The following is a meditation written for The Twenty Pieces Project. Julie Barrios and I founded The Twenty Pieces Project as a way to challenge ourselves and our readers in the art of dressing simply and owning less. You can find out more here. As two former shopoholics, it's also about consciously eliminating one of the crutches we find ourselves using to hide our little selves from God. And yet, even the elimination of crutches can become a distraction, as I discovered in the following reflection. Spiritual formation just won't quit, guys.
I'm stressing out.
There are days when I want to just chuck everything, own nothing. I live in an apartment that was completely furnished when I moved in. I am a lucky girl in many ways, not the least of which was getting to move right into an apartment that was decorated head to toe by my lovely, tasteful roommate. Since I don't own much here I sometimes wonder what might happen if Kim moved out and I were left with an apartment empty but for my little blue bed, my books, and my piano. The more crowded my life seems, the more I dream about just leaving it empty. The apartment itself is beautiful enough: 16 foot tall white ceilings, dark wood floors, french doors, granite counter tops, stainless steel appliances, one wall made of stone, a fire place... and maybe nothing else. Seems like a place you could take deep breaths in, if you didn't mind eating your dinner on the floor, or the piano.

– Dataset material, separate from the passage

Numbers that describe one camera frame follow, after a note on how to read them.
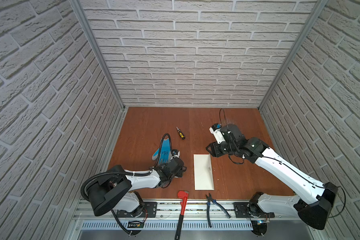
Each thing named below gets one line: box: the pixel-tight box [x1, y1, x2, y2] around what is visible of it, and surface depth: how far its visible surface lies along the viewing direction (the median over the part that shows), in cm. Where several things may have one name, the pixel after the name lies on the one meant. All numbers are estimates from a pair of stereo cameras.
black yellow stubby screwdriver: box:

I often feel the same way about The Twenty Pieces Project. I find myself thinking, "I don't need twenty items of clothing! I'll just buy a black dress, some jeans, and a black tank top. That's all I really need. And one pair of shoes." This tends to happen when I'm coming home from a busy day at work, or looking at an overstuffed calendar, but it's taken me a while to catch on. The higher my internal chaos level, the greater my desire for outward simplicity.
And yet I have to wonder, will it really help? So what if my closet has one-hundred items, twenty pieces or a single black dress, if my heart is wandering or my mind over-crowded, an empty closet won't give it rest, no more will an empty apartment. As a fairly obsessive tidy person and a hater of clutter, I can tend to think that my internal world cannot be at peace unless my surroundings are. But this is only partly true and ultimately inadequate.
A favorite songwriter of mine, Deb Talon, wrote a line that feels like it was made for me, "I walk the world with a skin so thin I can wear no adequate protection, everything comes crashing in." Though clutter or too many clothes or even having furniture in my apartment (for goodness sake) can make me feel like the world is charging in and messing up my quiet heart, the lack of it can't actually protect me. It is a kind of false simplicity, a clean white bandage placed over an infected wound.
And it's that infection, that gnawing from the inside out, that moves me from a good desire to detach from my clothes to the extremities of living without a chair to sit on; which is just a bigger, more dramatic bandage that will do no more good. I want to be cleansed from the inside out; to live with a simple mission, a single focus, and there's only One who can help me do that. Lord, have mercy.